6. The method according to claim 5, characterized in that, Before sending a charging reminder message if the sum of the first historical distance value and the predicted driving distance value is greater than or equal to the preset distance threshold, the method further includes: Get historical charging locations, historical destinations, and historical charging end times; If the distance between the predicted destination and the historical charging location is less than or equal to a first distance threshold, the charging prompt message is not sent; or, If the distance between the predicted destination and the historical destination is less than or equal to a second distance threshold, the charging reminder message will not be sent; or, If the time difference between the start time and the historical charging end time is less than or equal to the first time threshold, the charging prompt information will not be sent.

7. A charging prediction device, characterized in that, The device includes: The first acquisition module is used to acquire the vehicle's first historical distance value and the predicted driving distance value of the current trip; wherein, the first historical distance value is used to characterize the driving distance of the vehicle between the departure time of the current trip and the end time of the last charging. The second acquisition module is used to acquire the second historical distance value of the vehicle; wherein, the second historical distance value is used to represent the driving distance of the vehicle between the first time and the second time; the first time is used to represent the charging start time of the vehicle at the first charging position, the second time is used to represent the last charging end time before the first time, the first charging position is a charging position where the charging frequency is lower than a preset frequency and the charging start time is an abnormal time, and the abnormal time is used to represent the charging start time of infrequent use. The first processing module is used to process the second historical distance value using a quantile algorithm to obtain a preset distance threshold; the sending module is used to send a charging reminder message if the sum of the first historical distance value and the predicted driving distance value is greater than or equal to the preset distance threshold.
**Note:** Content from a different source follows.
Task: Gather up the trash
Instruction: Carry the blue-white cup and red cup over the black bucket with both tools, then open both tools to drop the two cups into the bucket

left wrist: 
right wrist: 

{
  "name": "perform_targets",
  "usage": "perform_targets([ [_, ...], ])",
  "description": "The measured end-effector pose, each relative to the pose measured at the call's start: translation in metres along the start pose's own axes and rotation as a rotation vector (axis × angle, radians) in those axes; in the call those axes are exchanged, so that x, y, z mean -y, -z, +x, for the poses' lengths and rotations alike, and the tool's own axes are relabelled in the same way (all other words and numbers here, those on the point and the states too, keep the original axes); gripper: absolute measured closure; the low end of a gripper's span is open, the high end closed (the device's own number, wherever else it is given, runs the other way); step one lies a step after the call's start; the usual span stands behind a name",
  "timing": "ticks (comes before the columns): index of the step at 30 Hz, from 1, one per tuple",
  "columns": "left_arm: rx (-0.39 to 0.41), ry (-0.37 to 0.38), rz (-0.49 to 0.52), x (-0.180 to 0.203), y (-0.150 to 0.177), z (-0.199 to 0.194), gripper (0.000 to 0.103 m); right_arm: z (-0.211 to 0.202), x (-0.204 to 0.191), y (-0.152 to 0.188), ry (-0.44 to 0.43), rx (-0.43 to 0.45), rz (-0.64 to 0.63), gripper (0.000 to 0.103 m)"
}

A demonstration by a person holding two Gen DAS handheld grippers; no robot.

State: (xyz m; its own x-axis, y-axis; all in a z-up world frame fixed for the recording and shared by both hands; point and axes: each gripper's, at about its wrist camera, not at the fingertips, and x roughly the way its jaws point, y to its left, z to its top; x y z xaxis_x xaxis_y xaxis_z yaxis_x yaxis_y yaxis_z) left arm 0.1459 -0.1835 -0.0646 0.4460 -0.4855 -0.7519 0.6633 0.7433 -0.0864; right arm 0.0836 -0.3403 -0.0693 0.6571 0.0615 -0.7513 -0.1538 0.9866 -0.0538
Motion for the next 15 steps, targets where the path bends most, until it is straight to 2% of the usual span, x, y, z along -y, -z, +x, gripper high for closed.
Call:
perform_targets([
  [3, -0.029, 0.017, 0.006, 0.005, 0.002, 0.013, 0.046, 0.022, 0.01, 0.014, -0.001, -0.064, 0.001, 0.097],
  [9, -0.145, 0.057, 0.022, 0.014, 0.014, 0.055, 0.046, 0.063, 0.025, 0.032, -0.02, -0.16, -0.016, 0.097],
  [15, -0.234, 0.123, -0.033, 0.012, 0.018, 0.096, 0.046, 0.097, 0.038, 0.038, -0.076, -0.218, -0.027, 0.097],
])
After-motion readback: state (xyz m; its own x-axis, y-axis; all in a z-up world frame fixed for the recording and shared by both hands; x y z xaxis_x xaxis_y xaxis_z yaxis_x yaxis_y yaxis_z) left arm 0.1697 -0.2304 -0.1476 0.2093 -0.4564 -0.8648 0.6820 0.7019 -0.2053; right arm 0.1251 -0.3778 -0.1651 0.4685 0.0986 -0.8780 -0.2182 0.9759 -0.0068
8. A charging prediction device, characterized in that, The device includes: Memory, used to store executable program code; A processor for calling and running the executable program code from the memory, causing the device to perform the method as described in any one of claims 1 to 6.

9. A vehicle, characterized in that, The vehicles include: Memory, used to store executable program code; A processor for calling and running the executable program code from the memory, causing the vehicle to perform the method as described in any one of claims 1 to 6.